═══ Collected data
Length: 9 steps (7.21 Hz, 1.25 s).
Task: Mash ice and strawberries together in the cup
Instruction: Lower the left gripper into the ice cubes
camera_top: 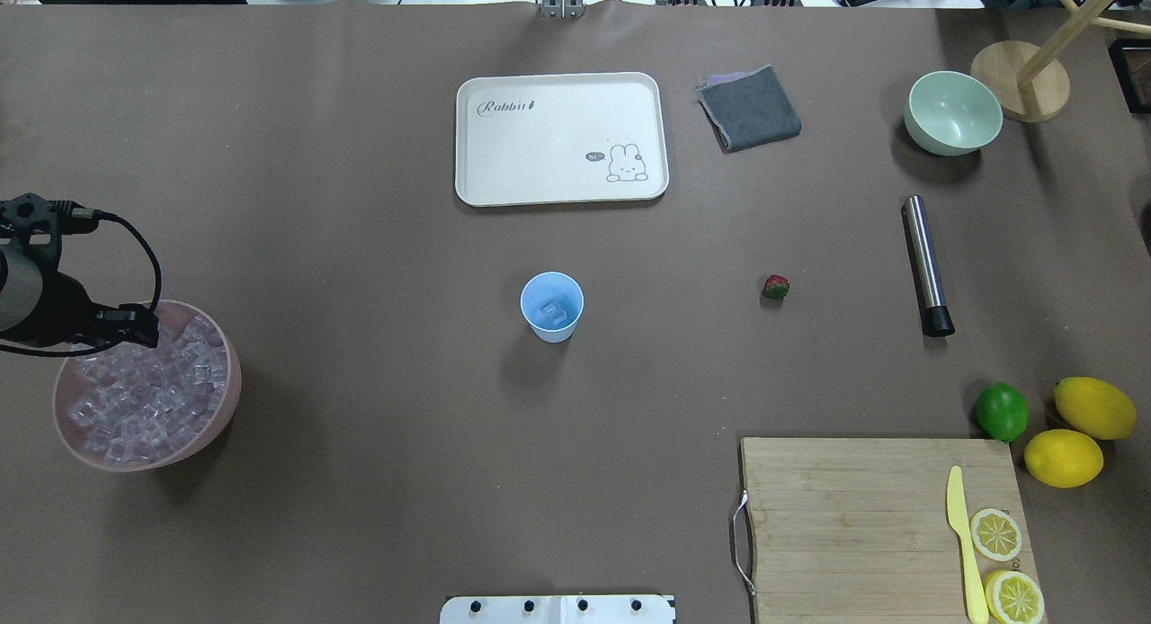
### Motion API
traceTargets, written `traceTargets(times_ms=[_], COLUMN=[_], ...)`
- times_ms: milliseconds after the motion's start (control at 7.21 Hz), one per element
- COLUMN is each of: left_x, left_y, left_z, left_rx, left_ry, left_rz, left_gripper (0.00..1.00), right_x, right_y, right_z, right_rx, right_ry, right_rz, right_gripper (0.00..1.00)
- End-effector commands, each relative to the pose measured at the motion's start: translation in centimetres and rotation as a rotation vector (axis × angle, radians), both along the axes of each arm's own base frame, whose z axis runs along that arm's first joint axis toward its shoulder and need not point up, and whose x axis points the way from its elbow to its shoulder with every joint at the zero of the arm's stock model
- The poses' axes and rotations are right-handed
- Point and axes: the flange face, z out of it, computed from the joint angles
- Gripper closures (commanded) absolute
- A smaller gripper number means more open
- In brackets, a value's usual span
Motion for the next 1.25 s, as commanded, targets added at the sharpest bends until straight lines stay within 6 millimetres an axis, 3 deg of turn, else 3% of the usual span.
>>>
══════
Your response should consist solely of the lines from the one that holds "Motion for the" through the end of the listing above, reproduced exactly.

== Task answer ==
Motion for the next 1.25 s, as commanded, targets added at the sharpest bends until straight lines stay within 6 millimetres an axis, 3 deg of turn, else 3% of the usual span.
>>>

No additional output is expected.